The data:
##############################

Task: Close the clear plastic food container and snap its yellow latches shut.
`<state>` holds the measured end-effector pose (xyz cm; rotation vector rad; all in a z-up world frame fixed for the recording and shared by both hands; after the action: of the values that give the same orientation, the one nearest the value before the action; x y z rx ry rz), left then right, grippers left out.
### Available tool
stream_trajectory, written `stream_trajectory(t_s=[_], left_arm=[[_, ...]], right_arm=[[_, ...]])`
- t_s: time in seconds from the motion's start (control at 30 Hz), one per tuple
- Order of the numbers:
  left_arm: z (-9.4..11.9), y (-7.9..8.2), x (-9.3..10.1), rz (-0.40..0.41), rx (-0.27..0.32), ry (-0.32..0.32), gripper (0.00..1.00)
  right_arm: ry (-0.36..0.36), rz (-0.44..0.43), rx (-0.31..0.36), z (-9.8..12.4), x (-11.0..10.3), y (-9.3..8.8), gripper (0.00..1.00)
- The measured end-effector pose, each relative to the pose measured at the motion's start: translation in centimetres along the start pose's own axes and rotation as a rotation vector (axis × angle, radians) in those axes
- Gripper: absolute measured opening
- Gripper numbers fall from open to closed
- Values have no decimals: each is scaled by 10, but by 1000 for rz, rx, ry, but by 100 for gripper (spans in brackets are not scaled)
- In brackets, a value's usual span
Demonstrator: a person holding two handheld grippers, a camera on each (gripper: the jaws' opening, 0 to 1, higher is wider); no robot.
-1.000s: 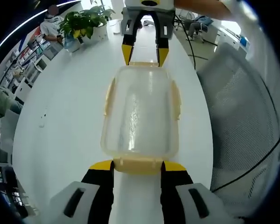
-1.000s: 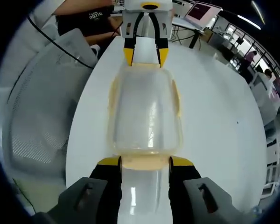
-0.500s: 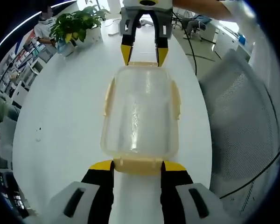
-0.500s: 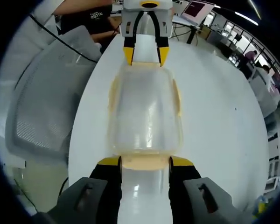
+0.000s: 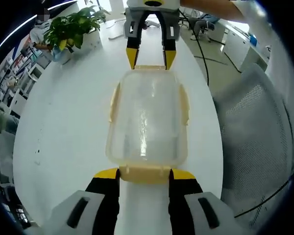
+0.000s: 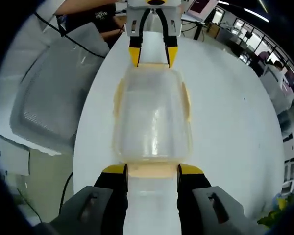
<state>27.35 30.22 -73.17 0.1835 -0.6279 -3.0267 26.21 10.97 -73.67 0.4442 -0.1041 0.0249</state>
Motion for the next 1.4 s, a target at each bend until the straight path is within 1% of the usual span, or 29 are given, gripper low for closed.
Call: stream_trajectory(t_s=[0.33, 0.43, 0.53, 0.57, 0.63, 0.7, 0.9, 1.17, 1.4], left_arm=[[-13, 24, 0, -23, 1, -15, 34], [-17, 31, 2, -28, -1, -25, 34], [-19, 35, 3, -36, 5, -28, 34], [-18, 39, 4, -29, 21, -37, 34], [-17, 42, 3, -31, 24, -37, 34], [-17, 40, 1, -31, 18, -35, 34], [-17, 39, 1, -33, 6, -35, 34], [-15, 35, 1, -33, -3, -33, 34], [-15, 33, 3, -24, -9, -42, 34]], right_arm=[[0, -29, -7, 10, -2, -27, 36], [9, -35, -11, 11, -3, -33, 36], [17, -37, -17, 11, -4, -38, 36], [24, -28, -15, 11, -4, -38, 36], [25, -34, -20, 11, -4, -39, 36], [27, -43, -1, 11, -2, -39, 36], [34, -36, -1, 10, -2, -40, 36], [32, -29, 22, 9, -2, -35, 36], [41, -28, 19, 6, -3, -34, 36]])
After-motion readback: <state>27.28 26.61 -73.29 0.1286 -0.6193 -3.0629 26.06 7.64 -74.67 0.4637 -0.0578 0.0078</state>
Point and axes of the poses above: the point that each gripper's makers call its tool centre point, and the gripper's own axes: z roughly backward along the fingers, x roughly to its right, y roughly out of its top, the point moved 4 cm from there along z, roughly backward along the fingers, and after that the axes turned 2 degrees about z, right-handed, at the moved point
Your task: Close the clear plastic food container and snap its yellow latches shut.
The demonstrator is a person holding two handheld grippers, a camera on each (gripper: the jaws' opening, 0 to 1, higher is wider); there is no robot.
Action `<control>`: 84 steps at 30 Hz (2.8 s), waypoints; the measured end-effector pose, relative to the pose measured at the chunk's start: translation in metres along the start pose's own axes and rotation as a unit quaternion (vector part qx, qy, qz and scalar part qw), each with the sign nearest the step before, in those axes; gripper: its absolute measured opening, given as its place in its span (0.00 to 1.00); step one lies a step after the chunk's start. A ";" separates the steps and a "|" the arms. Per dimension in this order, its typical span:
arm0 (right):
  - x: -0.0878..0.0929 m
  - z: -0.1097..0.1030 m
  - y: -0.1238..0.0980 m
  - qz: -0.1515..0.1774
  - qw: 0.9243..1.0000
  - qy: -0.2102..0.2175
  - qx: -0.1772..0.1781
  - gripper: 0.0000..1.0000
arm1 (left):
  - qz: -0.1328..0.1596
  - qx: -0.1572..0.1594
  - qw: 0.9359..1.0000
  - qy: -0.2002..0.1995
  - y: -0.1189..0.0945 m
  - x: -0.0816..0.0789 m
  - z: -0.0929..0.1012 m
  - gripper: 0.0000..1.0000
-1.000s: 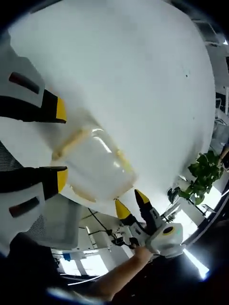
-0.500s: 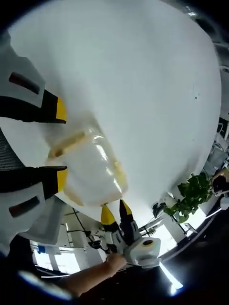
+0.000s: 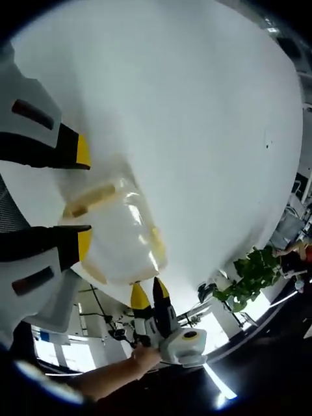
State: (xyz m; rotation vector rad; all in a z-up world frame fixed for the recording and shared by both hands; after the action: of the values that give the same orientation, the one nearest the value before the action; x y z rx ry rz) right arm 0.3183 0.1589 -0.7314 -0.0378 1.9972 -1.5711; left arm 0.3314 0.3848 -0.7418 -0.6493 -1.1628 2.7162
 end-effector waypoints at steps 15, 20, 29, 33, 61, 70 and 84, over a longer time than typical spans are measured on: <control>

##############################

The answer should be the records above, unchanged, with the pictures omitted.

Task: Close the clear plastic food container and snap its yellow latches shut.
`<state>` holds the measured end-effector pose (xyz cm; rotation vector rad; all in a z-up world frame fixed for the recording and shared by both hands; after the action: of the values that give the same orientation, the one nearest the value before the action; x y z rx ry rz), left then right, grippers left out.
### Available tool
stream_trajectory, written `stream_trajectory(t_s=[_], left_arm=[[_, ...]], right_arm=[[_, ...]])`
- t_s: time in seconds from the motion's start (control at 30 Hz), one per tuple
- Order of the numbers:
  left_arm: z (-9.4..11.9), y (-7.9..8.2), x (-9.3..10.1), rz (-0.40..0.41), rx (-0.27..0.32), ry (-0.32..0.32), gripper (0.00..1.00)
  right_arm: ry (-0.36..0.36), rz (-0.44..0.43), rx (-0.31..0.36), z (-9.8..12.4), x (-11.0..10.3), y (-9.3..8.8), gripper (0.00..1.00)
- The measured end-effector pose, each relative to the pose measured at the motion's start: translation in centimetres along the start pose's own axes and rotation as a rotation vector (axis × angle, radians) in those axes
- Gripper: absolute measured opening
- Gripper numbers fall from open to closed
- Values have no decimals: each is scaled by 10, but by 1000 for rz, rx, ry, but by 100 for gripper (spans in brackets are not scaled)
- In brackets, a value's usual span
Demonstrator: a person holding two handheld grippers, a camera on each (gripper: the jaws' opening, 0 to 1, higher is wider); no robot.
-1.000s: 
-1.000s: 
-0.500s: 
-0.500s: 
+0.000s: 
+0.000s: 
<state>27.35 30.22 -73.17 0.1835 -0.6279 -3.0267 26.21 10.97 -73.67 0.4442 -0.1041 0.0249</state>
Motion for the next 1.4 s, a target at each bend until the straight path is within 1% of the usual span, or 29 are given, gripper low for closed.
Call: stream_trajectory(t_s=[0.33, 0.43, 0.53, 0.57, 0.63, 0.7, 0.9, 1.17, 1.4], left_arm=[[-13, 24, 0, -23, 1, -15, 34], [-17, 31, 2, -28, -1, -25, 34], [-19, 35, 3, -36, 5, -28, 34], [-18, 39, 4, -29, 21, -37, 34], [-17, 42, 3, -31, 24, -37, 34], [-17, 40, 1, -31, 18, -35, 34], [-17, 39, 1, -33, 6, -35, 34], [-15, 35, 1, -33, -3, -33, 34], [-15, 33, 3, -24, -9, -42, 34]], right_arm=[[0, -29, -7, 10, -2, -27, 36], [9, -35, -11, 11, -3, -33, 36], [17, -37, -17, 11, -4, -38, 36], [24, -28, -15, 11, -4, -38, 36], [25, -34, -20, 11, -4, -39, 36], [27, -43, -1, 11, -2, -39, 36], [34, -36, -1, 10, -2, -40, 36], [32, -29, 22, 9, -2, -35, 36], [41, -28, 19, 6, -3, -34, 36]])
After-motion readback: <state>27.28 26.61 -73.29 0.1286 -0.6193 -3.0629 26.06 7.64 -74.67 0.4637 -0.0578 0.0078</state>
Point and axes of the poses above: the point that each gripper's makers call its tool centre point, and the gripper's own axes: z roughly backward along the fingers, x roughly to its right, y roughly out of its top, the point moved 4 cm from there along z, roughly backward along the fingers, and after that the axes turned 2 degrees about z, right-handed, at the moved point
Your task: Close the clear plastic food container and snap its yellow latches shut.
The demonstrator is a person holding two handheld grippers, a camera on each (gripper: the jaws' opening, 0 to 1, higher is wider); there is no robot.
Action `<control>`: 84 steps at 30 Hz (2.8 s), waypoints; the measured end-effector pose, relative to the pose measured at the chunk's start: translation in metres along the start pose's own axes and rotation as a unit quaternion (vector part qx, qy, qz and scalar part qw), each with the sign nearest the step before, in those axes; gripper: its absolute measured opening, given as its place in its span (0.00 to 1.00); step one lies a step after the chunk's start. A ";" separates the steps and a "|" the arms. Per dimension in this order, its typical span:
arm0 (right):
  - x: -0.0878..0.0929 m
  - z: -0.1097..0.1030 m
  - y: -0.1238..0.0980 m
  - qz: -0.1515..0.1774
  - qw: 0.9243..1.0000
  - qy: -0.2102..0.2175
  - qx: -0.1772..0.1781
  - gripper: 0.0000..1.0000
arm1 (left):
  - qz: -0.1328..0.1596
  - qx: -0.1572..0.1594
  - qw: 0.9359..1.0000
  - qy: -0.2002..0.1995
  - y: -0.1189..0.0945 m
  - x: -0.0816..0.0789 m
  - z: -0.0929..0.1012 m
  - gripper: 0.0000..1.0000
-1.000s: 
-0.500s: 
+0.000s: 
State: (xyz m; rotation vector rad; all in a z-up world frame fixed for the recording and shared by both hands; after the action: of the values that give the same orientation, the one nearest the value before the action; x y z rx ry rz) right arm 0.3183 0.1589 -0.7314 -0.0378 1.9972 -1.5711; left arm 0.3314 0.3848 -0.7418 -0.6493 -1.1628 2.7162
 end-effector waypoints at steps 15, 20, 29, 33, 61, 70 and 84, over a longer time than typical spans are measured on: <control>

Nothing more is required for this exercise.